Strategy and Risk Committee

Independent members:


66%

2 meetings

Gender balance:


50% Women

50% Men*

Attendance rate:


 100%

* Excluding the member representing employees.

The Strategy and Risk Committee is governed by article 9 et seq. of the Supervisory Board’s internal rules.

The missions of the Strategy and Risk Committee with regard to the Supervisory Board are as follows:

  • to examine (in coordination with the Audit Committee), the risks to which the Company is exposed and the policies and corrective measures that will allow it to control and reduce these risks;
  • to review the major strategic and growth options available to the Groupe and decide whether or not they are implemented with respect to transactions likely to affect the Groupe’s strategy as a whole;
  • to examine the Groupe’s Corporate Social and Environmental Responsibility (CSR) strategy and the options selected to implement this strategy.
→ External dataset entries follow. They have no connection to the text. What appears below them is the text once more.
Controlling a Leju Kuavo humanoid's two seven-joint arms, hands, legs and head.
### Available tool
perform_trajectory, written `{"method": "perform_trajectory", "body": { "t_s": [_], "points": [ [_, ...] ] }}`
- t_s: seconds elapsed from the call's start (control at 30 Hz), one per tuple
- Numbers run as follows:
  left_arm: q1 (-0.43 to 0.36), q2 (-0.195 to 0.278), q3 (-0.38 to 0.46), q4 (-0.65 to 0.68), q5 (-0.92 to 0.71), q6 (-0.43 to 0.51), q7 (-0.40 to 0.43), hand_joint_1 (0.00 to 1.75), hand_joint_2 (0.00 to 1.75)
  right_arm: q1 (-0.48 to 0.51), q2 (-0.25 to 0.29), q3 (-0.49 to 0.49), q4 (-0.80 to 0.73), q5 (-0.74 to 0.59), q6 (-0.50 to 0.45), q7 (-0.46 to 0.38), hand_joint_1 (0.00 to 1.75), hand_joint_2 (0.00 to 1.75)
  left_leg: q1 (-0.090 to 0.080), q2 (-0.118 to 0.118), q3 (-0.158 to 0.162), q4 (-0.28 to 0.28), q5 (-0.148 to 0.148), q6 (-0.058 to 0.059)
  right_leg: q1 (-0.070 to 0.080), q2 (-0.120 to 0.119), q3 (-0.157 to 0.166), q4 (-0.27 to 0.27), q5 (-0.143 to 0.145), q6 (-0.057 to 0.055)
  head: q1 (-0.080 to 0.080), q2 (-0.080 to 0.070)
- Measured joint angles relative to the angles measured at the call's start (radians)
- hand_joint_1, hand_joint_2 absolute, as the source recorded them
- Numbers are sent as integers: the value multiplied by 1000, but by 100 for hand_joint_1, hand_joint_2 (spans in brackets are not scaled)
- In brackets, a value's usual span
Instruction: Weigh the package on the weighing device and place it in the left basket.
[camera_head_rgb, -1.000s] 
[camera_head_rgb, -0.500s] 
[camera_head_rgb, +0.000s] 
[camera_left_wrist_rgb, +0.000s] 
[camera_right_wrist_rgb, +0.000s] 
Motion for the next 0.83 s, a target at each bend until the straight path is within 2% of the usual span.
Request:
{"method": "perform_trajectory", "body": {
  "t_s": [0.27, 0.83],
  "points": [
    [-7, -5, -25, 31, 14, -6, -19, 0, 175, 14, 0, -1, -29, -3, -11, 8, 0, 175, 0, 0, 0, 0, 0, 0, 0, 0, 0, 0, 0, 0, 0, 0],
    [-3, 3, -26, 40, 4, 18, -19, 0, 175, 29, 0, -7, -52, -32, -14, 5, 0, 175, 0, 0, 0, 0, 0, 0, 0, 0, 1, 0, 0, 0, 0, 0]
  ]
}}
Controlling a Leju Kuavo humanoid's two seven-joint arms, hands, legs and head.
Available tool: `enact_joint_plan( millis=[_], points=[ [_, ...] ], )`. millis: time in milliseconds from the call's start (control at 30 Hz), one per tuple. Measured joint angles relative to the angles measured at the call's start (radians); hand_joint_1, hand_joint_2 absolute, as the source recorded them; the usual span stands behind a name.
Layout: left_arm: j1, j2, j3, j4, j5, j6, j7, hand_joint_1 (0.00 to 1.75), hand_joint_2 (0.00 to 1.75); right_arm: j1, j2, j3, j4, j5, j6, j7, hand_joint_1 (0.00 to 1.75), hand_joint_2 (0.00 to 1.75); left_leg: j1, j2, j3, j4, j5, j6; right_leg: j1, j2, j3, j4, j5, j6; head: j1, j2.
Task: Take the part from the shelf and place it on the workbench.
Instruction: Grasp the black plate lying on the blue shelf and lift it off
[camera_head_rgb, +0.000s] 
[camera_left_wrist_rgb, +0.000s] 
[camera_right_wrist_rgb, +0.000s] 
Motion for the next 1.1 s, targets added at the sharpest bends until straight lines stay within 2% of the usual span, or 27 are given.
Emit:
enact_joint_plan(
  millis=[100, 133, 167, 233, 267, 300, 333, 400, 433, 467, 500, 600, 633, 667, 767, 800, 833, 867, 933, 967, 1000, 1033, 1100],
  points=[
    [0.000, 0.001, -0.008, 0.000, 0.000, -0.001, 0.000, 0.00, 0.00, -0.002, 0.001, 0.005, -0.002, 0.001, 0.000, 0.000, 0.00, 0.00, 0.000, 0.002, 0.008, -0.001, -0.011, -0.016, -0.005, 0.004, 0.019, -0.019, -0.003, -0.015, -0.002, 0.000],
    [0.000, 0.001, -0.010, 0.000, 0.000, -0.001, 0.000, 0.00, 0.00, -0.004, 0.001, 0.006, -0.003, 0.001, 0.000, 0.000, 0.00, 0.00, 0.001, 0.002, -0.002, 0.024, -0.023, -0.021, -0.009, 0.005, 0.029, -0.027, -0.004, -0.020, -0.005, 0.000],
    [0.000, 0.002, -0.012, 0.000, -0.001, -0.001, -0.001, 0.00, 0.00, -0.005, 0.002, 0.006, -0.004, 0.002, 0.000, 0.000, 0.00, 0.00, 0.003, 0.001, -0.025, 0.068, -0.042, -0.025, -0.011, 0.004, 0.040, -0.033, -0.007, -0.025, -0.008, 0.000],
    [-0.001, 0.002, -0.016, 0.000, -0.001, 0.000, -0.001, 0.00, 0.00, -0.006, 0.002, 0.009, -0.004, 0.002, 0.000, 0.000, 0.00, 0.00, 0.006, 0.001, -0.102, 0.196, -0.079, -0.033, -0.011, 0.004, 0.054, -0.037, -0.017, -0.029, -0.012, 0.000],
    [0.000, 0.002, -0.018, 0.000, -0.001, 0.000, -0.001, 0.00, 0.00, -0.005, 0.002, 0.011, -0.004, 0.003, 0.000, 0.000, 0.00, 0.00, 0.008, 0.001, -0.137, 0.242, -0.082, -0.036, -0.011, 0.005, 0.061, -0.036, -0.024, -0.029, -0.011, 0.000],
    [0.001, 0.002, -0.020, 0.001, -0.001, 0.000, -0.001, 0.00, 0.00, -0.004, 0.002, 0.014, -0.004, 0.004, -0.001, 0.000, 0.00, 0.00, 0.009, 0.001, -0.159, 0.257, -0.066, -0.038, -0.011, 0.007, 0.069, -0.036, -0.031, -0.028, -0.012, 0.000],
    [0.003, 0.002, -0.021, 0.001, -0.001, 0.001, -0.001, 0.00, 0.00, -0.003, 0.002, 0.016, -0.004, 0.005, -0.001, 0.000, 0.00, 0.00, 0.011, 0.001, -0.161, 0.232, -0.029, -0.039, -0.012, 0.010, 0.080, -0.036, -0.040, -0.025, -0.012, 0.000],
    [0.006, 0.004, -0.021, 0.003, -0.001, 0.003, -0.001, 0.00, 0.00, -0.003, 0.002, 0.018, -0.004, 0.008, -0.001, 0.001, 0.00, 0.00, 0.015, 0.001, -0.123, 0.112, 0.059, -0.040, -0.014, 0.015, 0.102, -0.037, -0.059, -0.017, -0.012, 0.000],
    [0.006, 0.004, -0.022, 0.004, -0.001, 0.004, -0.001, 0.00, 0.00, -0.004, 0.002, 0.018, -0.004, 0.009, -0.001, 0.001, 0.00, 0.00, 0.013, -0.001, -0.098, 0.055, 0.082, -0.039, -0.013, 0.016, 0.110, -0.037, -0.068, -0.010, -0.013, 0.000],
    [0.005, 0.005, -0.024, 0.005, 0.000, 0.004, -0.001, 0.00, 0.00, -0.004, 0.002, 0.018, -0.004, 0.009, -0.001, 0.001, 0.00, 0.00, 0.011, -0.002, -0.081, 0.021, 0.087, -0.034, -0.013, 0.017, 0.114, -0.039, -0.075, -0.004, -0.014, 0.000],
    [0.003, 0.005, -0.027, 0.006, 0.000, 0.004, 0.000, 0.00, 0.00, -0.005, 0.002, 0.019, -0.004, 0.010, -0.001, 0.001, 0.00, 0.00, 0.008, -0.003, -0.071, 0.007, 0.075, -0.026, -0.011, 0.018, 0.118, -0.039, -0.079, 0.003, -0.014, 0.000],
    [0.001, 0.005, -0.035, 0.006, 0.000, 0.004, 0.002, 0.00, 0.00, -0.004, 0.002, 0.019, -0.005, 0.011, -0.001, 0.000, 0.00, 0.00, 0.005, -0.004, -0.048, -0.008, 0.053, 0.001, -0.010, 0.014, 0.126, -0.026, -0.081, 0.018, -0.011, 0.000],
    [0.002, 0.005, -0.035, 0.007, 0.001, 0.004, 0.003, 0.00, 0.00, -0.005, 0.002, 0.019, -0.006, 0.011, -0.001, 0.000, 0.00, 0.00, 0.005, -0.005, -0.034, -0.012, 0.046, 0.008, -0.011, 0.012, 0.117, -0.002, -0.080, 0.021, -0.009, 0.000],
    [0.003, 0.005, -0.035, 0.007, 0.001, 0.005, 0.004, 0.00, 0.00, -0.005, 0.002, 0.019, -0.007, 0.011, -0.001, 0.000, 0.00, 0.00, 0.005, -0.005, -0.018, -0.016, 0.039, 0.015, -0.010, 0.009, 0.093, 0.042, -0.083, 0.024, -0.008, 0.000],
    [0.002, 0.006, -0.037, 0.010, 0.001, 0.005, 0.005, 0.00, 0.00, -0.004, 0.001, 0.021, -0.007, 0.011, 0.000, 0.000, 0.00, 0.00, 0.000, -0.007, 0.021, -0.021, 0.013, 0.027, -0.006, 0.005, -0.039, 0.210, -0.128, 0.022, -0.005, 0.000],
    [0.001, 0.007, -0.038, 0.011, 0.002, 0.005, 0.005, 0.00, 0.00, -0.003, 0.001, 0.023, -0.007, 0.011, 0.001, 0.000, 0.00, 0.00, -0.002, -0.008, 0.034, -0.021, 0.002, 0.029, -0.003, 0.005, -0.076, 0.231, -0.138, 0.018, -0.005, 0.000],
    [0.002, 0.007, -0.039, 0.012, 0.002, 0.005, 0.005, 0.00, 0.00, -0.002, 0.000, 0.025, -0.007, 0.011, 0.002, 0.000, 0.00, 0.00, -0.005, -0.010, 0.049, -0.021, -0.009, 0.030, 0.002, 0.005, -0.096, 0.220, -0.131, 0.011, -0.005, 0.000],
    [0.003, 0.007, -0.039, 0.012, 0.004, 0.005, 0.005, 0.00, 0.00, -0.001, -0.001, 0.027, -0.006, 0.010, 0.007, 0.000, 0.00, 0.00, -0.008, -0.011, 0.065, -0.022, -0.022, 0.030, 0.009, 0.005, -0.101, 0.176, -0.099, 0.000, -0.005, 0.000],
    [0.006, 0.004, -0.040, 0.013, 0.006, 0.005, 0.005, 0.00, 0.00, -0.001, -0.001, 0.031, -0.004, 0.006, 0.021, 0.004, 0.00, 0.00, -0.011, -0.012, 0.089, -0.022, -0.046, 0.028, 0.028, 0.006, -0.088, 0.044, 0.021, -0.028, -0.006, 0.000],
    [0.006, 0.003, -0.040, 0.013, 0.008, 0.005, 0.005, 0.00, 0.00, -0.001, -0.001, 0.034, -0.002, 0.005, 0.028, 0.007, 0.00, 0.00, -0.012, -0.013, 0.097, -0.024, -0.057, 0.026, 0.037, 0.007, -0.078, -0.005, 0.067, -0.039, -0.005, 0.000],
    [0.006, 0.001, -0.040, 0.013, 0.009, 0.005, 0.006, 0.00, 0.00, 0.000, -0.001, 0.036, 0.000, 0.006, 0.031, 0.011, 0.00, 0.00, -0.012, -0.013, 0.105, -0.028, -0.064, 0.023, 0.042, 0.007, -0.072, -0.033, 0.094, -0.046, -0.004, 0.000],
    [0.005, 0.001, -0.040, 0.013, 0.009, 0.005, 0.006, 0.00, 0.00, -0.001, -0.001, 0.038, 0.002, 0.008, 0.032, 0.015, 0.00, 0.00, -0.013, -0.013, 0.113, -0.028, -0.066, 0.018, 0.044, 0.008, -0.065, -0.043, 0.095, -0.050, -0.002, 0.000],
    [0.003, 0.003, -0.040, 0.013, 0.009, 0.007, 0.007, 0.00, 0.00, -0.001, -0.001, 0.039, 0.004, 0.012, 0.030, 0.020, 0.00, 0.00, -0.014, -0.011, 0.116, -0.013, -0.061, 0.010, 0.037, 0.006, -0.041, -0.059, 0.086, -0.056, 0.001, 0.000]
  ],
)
The Strategy and Risk Committee has seven members including four independent members and one member representing employees: Marie-Josée Kravis (independent member), Chairman, Élisabeth Badinter, Suzan LeVine (independent member), Thomas H. Glocer (independent member), Enrico Letta (independent member), Maurice Lévy and Pierre Pénicaud (member representing employees).

There was no change to the composition of the Strategy and Risk Committee in 2020.

During 2020, the Committee was informed of the situation related to Covid-19, on the vigilance and measures taken by Publicis Groupe to ensure the safety and health of employees, support talent and protect teleworking from cyberattacks, and the economic risks of the health crisis. The Committee reexamined the risks facing the Company and the policies making it possible to control or reduce them, the Groupe’s corporate and social responsibility (CSR) strategy and the options adopted when implementing this strategy as well as the major strategic options and development opportunities available to the Groupe. The Committee took note of the report on stakeholder engagement, which was drawn up on the basis of informal consultations with clients, employees and shareholders on topics relating in particular to diversity, data and the Groupe’s support for its clients to accompany them in their CSR transformation and climate change. The Committee focused on diversity and climate change. It was informed of the appointment of a new Director of Diversity and Inclusion in the United States and the creation of a Steering Committee on Diversity and Inclusion for the Groupe composed of representatives from the 10 key countries. The Committee was informed of the Publicis Groupe action plan to contribute to the fight against global warming.

The Committee reviewed the risk mapping. Risks are generally on the rise. Competitive pressure on talent and clients has intensified. The Committee examined in particular the risks related to data protection and personal data privacy. These risks are very present as well as operational and geopolitical risks. The Committee updated the specific corruption and influence peddling risk mapping that is used for controls and audits. Risks of corruption and influence peddling remain low within the Groupe. The Committee was informed of the implementation of the action plan relating to duty of care and updated the risk mapping specific to the duty of care plan. The Committee examined the Groupe’s strategic priorities and related execution risks.